Homeschooling Column: The best of starts
Monday, February 1, 2021
In this month's column, Hazel Davis gives some advice on how to handle the tricky transition from early years music making to formal lessons.
It's a truth universally acknowledged that anyone who feels they didn't have the best start musically practically rams music down their children's throats from the start. As Kodály allegedly said, when asked about the right time to start music education, ‘nine months before the birth of the child,’ or even ‘nine months before the birth of the mother’.
I've talked before about the slight (ok huge) resentment I feel at not having all the musical opportunities in the world presented to me from a young age (ever) and I've just about come to terms with it (I haven't). But not enough to stop me forcing music on my children from the moment they could open their eyes. Having given my oldest daughter Joni as a middle name in honour of Joni Mitchell, it was inevitable that we spent her first day in the world staring at each other and listening to the entire Blue album on repeat.
Early years music exposure is important, whether it's in the womb (my theory they'd be born knowing all the Dylan lyrics hasn't borne fruit) or as part of the reading and writing process. Music learning doesn't have to be formal in the early years. ‘Sing, sing, sing!’ says violin teacher and home-educator Jenny Hanson, ‘make it a normal part of their day. Pop on a joyful piece of music that you love and show them how much you love it – sing along, dance, be silly! Play lots of different styles of music.’ Hanson also suggests a playlist of about ten tracks initially to have on when they are playing, so that they associate play with music.
Luckily for my children, this was always going to be the case as there was no way we wouldn't be having music in the house constantly, and they could sing almost before they could talk. What else was I going to do when sitting up at night with teething toddlers but watch old musicals?

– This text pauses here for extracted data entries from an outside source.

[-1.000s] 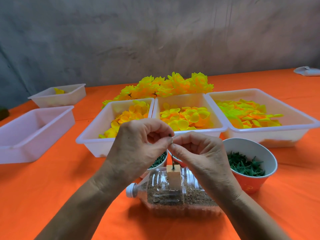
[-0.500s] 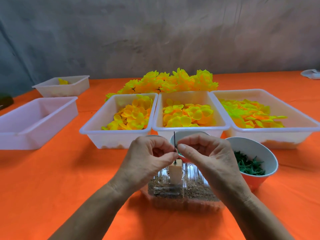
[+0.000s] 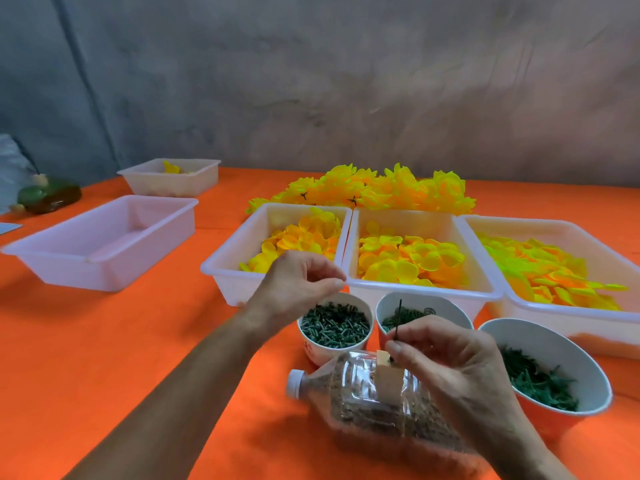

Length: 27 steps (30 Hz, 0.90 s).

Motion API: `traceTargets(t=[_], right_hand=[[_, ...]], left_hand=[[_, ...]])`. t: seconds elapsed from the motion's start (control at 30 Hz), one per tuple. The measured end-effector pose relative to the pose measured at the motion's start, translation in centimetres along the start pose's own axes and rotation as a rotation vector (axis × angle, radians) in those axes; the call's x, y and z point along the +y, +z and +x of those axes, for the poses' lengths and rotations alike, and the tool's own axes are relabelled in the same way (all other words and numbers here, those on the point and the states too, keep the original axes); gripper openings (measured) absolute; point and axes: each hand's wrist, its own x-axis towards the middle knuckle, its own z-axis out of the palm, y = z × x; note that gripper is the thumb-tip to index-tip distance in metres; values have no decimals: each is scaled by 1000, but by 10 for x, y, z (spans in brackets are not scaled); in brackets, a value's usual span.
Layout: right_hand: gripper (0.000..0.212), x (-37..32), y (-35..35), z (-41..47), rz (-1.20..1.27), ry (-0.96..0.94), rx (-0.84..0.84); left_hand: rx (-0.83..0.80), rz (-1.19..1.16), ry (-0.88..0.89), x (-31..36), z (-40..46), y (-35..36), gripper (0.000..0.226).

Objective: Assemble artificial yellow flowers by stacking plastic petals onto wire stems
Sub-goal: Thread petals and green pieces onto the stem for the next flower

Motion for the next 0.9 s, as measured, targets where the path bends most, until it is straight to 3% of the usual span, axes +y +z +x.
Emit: traceTargets(t=[0.1, 0.17, 0.43, 0.53, 0.6, 0.67, 0.77, 0.9], right_hand=[[7, 1, -2, 2, 28, 18, -45], [10, 2, -4, 4, 50, 34, -73], [12, -2, -11, 9, 50, 114, -147], [5, -7, -12, 10, 29, 122, -163], [14, -7, -13, 10, -21, 116, -191], [17, -6, -14, 9, -35, 118, -186], [15, -2, -12, 8, -13, 122, -148], [19, 0, -9, 8, 42, 139, -121]], left_hand=[[187, 291, -38, -18, 41, -21, 7], [182, 427, -108, -31, 66, -30, 11], [-285, 962, -212, -65, 122, 2, 28], [-314, 1101, -204, -68, 129, 18, 20], [-287, 1133, -194, -68, 132, 21, 15], [-242, 1069, -216, -69, 133, 18, 19], [-149, 766, -216, -74, 135, 1, 42], [79, -2, -278, -66, 126, -20, 19]])
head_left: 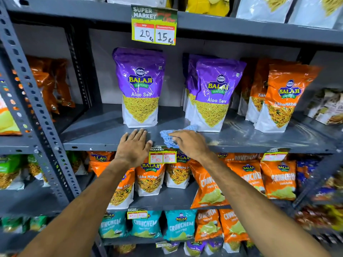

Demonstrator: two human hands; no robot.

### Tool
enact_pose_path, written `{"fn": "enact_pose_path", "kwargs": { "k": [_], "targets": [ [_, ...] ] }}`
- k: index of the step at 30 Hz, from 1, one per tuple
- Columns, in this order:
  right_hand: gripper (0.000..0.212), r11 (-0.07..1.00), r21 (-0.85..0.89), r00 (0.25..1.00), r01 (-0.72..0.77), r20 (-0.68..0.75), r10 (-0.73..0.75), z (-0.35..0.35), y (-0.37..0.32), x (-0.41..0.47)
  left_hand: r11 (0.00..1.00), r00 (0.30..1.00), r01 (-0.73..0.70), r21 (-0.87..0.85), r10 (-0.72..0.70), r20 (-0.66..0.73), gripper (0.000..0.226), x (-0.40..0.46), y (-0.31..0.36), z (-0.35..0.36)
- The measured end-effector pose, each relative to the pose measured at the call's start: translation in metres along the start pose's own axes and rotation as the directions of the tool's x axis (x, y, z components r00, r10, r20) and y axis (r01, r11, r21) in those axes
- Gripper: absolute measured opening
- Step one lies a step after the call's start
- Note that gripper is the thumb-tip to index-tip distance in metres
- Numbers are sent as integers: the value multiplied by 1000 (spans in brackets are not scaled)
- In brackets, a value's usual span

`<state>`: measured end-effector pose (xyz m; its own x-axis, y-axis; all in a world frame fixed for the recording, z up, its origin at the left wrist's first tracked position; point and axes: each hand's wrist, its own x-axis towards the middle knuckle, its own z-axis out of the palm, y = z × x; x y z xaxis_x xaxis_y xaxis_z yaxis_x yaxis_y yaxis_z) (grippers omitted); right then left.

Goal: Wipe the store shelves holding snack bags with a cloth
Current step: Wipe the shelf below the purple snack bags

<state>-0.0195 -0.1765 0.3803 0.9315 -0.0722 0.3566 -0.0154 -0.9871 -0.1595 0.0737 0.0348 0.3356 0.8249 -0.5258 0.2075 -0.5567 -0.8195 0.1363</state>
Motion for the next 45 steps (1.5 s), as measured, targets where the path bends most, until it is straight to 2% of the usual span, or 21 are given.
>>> {"fn": "enact_pose_path", "kwargs": {
  "k": [2, 5, 8, 10, 13, 15, 17, 20, 26, 31, 34, 37, 39, 42, 45],
  "targets": [
    [32, 999, -27, 1000, -20, -2, 20, -6, 21, -10, 1000, 1000, 11, -9, -11, 8, 67, 0, 1, 0],
    [29, 983, -96, 988, -154, -20, 153, -21, 58, -25, 1000, 999, 18, -13, -17, 40, 66, 3, 10, -4],
    [28, 953, -132, 961, -274, -64, 268, -36, 86, -39, 998, 995, -66, -8, 67, 73, 65, 6, 39, -8],
    [28, 946, -91, 948, -312, -92, 304, -43, 93, -39, 991, 988, -129, -26, 130, 85, 65, 11, 65, -8],
    [26, 961, -23, 958, -274, -95, 271, -46, 84, -30, 980, 975, -194, -38, 197, 105, 65, 17, 102, -5],
    [28, 980, -29, 980, -196, -29, 195, -38, 70, -27, 979, 972, -201, -31, 203, 119, 64, 19, 117, -1],
    [41, 987, -40, 987, -157, 36, 159, -28, 62, -31, 982, 976, -186, -14, 186, 114, 64, 20, 123, 3],
    [51, 990, -50, 991, -131, 9, 132, -22, 72, -39, 984, 980, -176, -10, 176, 96, 65, 20, 121, 7],
    [44, 966, -31, 962, -258, -105, 253, -33, 112, -57, 983, 977, -182, -24, 183, 105, 66, 20, 120, 7],
    [43, 924, -58, 920, -378, -137, 367, -49, 141, -59, 982, 977, -186, -16, 186, 104, 66, 20, 120, 8],
    [43, 951, -19, 939, -307, -169, 300, -49, 119, -45, 982, 977, -186, -6, 186, 100, 66, 20, 120, 9],
    [39, 985, -26, 981, -171, -95, 168, -35, 79, -34, 982, 978, -186, -21, 187, 95, 66, 19, 120, 8],
    [39, 990, -48, 989, -136, -68, 132, -26, 72, -37, 983, 978, -183, -29, 185, 100, 66, 20, 120, 7],
    [42, 983, -37, 981, -181, -76, 178, -31, 97, -49, 983, 977, -182, -24, 184, 107, 66, 19, 119, 7],
    [43, 951, -67, 951, -303, -93, 296, -45, 131, -57, 982, 976, -191, -15, 191, 102, 66, 20, 119, 9]
  ]
}}
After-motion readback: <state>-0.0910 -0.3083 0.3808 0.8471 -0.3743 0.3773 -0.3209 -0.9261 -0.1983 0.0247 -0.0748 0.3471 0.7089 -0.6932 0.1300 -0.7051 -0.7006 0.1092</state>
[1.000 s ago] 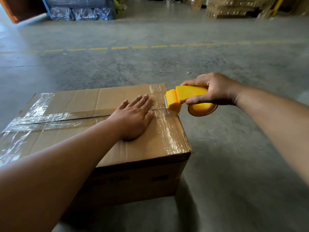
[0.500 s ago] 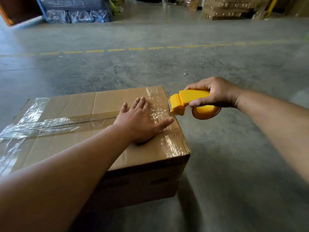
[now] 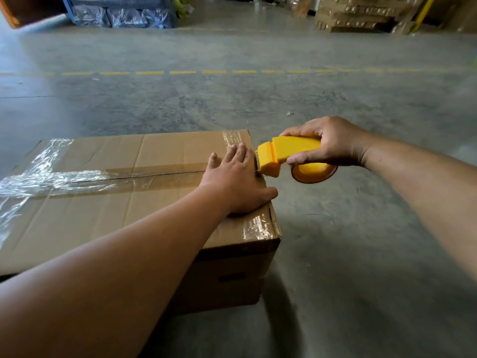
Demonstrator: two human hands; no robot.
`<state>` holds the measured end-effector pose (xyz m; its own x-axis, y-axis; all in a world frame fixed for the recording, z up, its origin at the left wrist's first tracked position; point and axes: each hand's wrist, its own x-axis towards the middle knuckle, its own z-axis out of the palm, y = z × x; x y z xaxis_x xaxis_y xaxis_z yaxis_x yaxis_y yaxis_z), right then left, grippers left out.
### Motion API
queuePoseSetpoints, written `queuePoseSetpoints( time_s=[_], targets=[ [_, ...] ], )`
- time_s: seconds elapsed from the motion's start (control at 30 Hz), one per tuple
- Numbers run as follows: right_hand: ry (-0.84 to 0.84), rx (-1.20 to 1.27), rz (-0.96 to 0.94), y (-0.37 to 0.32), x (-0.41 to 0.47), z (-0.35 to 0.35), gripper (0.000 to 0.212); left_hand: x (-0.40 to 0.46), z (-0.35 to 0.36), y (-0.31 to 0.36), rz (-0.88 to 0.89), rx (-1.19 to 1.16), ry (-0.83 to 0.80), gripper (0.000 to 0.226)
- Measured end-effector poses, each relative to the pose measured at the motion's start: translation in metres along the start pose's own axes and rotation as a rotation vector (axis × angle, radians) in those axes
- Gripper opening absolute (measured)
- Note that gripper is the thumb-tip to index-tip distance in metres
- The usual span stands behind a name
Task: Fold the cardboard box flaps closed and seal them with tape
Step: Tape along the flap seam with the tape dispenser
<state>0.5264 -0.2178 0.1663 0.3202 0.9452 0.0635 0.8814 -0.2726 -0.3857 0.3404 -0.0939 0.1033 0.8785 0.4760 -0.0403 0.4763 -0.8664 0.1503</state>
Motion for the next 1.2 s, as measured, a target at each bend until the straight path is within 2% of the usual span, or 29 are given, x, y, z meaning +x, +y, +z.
queuePoseSetpoints(
  time_s=[0.2, 0.47, 0.93, 1.2],
  targets=[
    [0.016, 0.036, -0.055, -0.056, 0.032, 0.037, 0.074, -0.031, -0.015, -0.075, -0.025, 0.033, -0.015, 0.098],
    [-0.005, 0.049, -0.118, -0.124, 0.065, 0.064, 0.070, -0.063, -0.023, -0.150, -0.069, 0.035, -0.031, 0.087],
    [0.067, 0.218, -0.022, -0.110, 0.058, 0.093, 0.075, -0.064, -0.022, -0.158, -0.023, 0.019, -0.056, 0.084],
    [0.043, 0.121, -0.072, -0.116, 0.062, 0.082, 0.067, -0.059, -0.024, -0.153, -0.047, 0.046, -0.087, 0.083]
  ],
)
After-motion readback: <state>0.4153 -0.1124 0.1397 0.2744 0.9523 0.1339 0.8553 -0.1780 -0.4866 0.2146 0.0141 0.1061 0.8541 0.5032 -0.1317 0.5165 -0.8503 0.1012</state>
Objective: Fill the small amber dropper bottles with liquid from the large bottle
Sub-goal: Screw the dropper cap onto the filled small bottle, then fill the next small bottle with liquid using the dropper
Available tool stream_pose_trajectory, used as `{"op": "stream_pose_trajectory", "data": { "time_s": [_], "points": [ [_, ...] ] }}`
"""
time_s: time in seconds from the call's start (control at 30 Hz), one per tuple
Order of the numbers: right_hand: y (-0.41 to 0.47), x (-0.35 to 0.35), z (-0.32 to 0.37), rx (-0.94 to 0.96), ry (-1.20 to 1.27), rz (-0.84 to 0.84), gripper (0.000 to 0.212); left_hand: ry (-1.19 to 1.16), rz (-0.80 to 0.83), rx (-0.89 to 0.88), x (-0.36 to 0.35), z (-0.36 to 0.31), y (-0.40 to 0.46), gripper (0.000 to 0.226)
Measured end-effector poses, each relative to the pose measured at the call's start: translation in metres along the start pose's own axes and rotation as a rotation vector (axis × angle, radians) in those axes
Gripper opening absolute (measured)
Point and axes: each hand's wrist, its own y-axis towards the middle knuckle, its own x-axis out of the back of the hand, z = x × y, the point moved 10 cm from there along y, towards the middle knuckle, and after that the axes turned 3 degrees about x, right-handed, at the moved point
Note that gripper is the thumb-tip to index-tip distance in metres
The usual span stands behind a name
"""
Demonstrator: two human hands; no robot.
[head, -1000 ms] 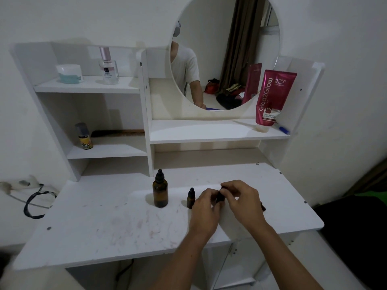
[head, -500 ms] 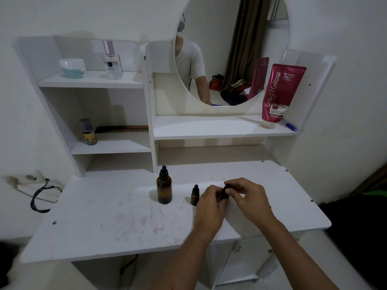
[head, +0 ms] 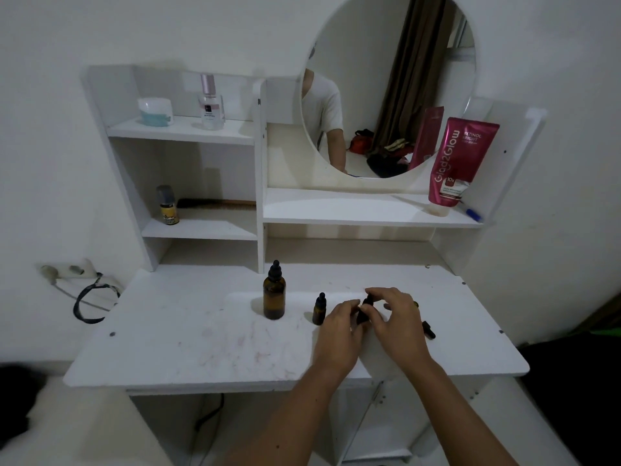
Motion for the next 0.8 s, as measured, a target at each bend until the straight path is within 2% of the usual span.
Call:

When it came to formalising these musical foundations though, that was a little harder. I naturally assumed that they'd pick up a violin bow and immediately play Vivaldi's Four Seasons and so it was a bit of a shock when they didn't. I'd forgotten that because music was such a joyful part of their early years, the sound of a bow scraping on metal might not fill them with the same joy. Encouraging them to formal lessons at the age of four or five was a culture shock and so I had to put some things in place to make it fun.
As a new parent of the dungarees and oat milk sort, I was kind of against the ‘gamification’ of everything. But I quickly recognised that early years music has to be fun or things can quickly turn sour. Having resolutely decided my children would be raised on a diet of classic folk and rock, I realised that sometimes a child just needs an old-fashioned call-and-response song about a teddy bear. It's all well and good expecting them to jump from Bowie in the bath to understanding the difference between a crotchet and a quaver, but it doesn't happen by osmosis. Dalcroze techniques, for example, use whole-body movement to develop auditory memory and aural skills in a fun way. The Kodály method works to use folk songs, hand signs, pictures, rhythm symbols and syllables to teach music in an instinctive way.
And, loath as I was to ‘teddify’ things, using soft toys to join in the fun was a great way to reinforce the idea that music hadn't gone up a hard notch. Accessories such as Beaumont Music's bright and colourful sheet music bags make the simple act of getting music out to practise a pleasant experience. There's even plenty of room for Sylvanian Families to come along for the ride. There's also nothing wrong with a colourful recorder or an interactive book like Wild Symphony, a newish one from Dan Brown, in which readers can choose to listen to original musical compositions as they read, using a free interactive smartphone app.
Our children are now eight and nine and, while they are progressing absolutely fine, I know there are things we could have done differently in the early years. I wish I'd spent more time doing Dalcroze and Kodály principles rather than trying to speed ahead or expecting them to just know it. I wish I'd allowed the whole process to be more fun and I wish I'd allowed the teddies to join in more.